The whole listing below should be printed again exactly, with no images.
Start of Block
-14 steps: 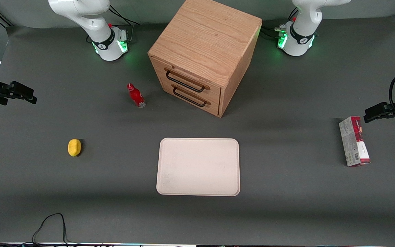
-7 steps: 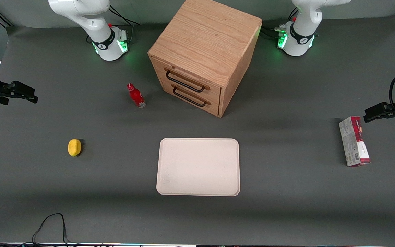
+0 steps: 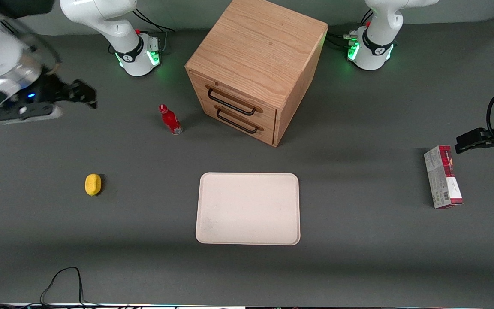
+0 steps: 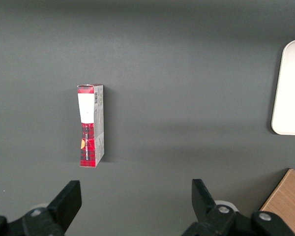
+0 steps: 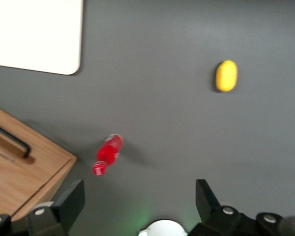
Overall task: Place coke bottle on tray
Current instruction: 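Move the open right gripper over the red Coca-Cola bottle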
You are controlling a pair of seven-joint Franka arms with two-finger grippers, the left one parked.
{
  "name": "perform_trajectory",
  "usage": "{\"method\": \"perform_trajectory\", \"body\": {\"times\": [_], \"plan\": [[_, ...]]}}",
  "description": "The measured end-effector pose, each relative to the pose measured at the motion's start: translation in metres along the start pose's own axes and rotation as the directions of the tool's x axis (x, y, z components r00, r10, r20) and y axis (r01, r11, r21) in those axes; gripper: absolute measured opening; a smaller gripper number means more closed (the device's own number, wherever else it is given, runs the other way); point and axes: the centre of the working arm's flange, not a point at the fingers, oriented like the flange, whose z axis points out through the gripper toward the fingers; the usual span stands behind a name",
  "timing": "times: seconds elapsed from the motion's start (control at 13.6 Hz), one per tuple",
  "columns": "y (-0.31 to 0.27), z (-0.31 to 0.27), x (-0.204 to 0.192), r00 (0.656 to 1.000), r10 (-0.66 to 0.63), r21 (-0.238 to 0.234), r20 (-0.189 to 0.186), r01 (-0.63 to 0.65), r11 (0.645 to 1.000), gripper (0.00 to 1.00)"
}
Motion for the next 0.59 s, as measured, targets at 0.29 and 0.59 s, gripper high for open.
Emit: {"method": "perform_trajectory", "body": {"times": [0.29, 0.59], "plan": [[-0.057, 0.031, -0.053, 0.998, -0.052, 0.000, -0.026, 0.052, 0.999, 1.00], [-0.100, 0.064, -0.089, 0.998, -0.060, -0.010, -0.013, 0.060, 0.998, 1.00]]}}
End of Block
ANSWER BOX:
-14 steps: 
-7 steps: 
+0 steps: 
+0 steps: 
+0 steps: 
Overall task: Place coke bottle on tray
Current instruction: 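Move the open right gripper over the red Coca-Cola bottle
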You are controlling a pair of seven-joint Franka arms with two-finger grippers, the left one parked.
{
  "name": "perform_trajectory",
  "usage": "{\"method\": \"perform_trajectory\", \"body\": {\"times\": [_], \"plan\": [[_, ...]]}}",
  "description": "The measured end-effector pose, each relative to the pose measured at the motion's start: translation in metres along the start pose's own axes and rotation as the directions of the tool's x axis (x, y, z components r00, r10, r20) and y axis (r01, r11, r21) in those axes; gripper: absolute measured opening; a smaller gripper number means more closed (the device's own number, wherever else it is given, runs the other way); point and axes: the centre of the working arm's flange, not a point at the fingers, oriented like the flange, whose z axis points out through the gripper toward the fingers; the usual span stands behind a name",
  "timing": "times: seconds elapsed from the motion's start (control at 13.6 Hz), one per tuple",
  "columns": "y (-0.31 to 0.27), z (-0.31 to 0.27), x (-0.204 to 0.192), r00 (0.656 to 1.000), r10 (-0.66 to 0.63), r21 (-0.238 to 0.234), r20 (-0.189 to 0.186), r01 (-0.63 to 0.65), r11 (0.645 to 1.000), gripper (0.00 to 1.00)"
}
Motion for the next 0.59 s, as measured, targets at 0.29 and 0.59 s, gripper high for open.
Emit: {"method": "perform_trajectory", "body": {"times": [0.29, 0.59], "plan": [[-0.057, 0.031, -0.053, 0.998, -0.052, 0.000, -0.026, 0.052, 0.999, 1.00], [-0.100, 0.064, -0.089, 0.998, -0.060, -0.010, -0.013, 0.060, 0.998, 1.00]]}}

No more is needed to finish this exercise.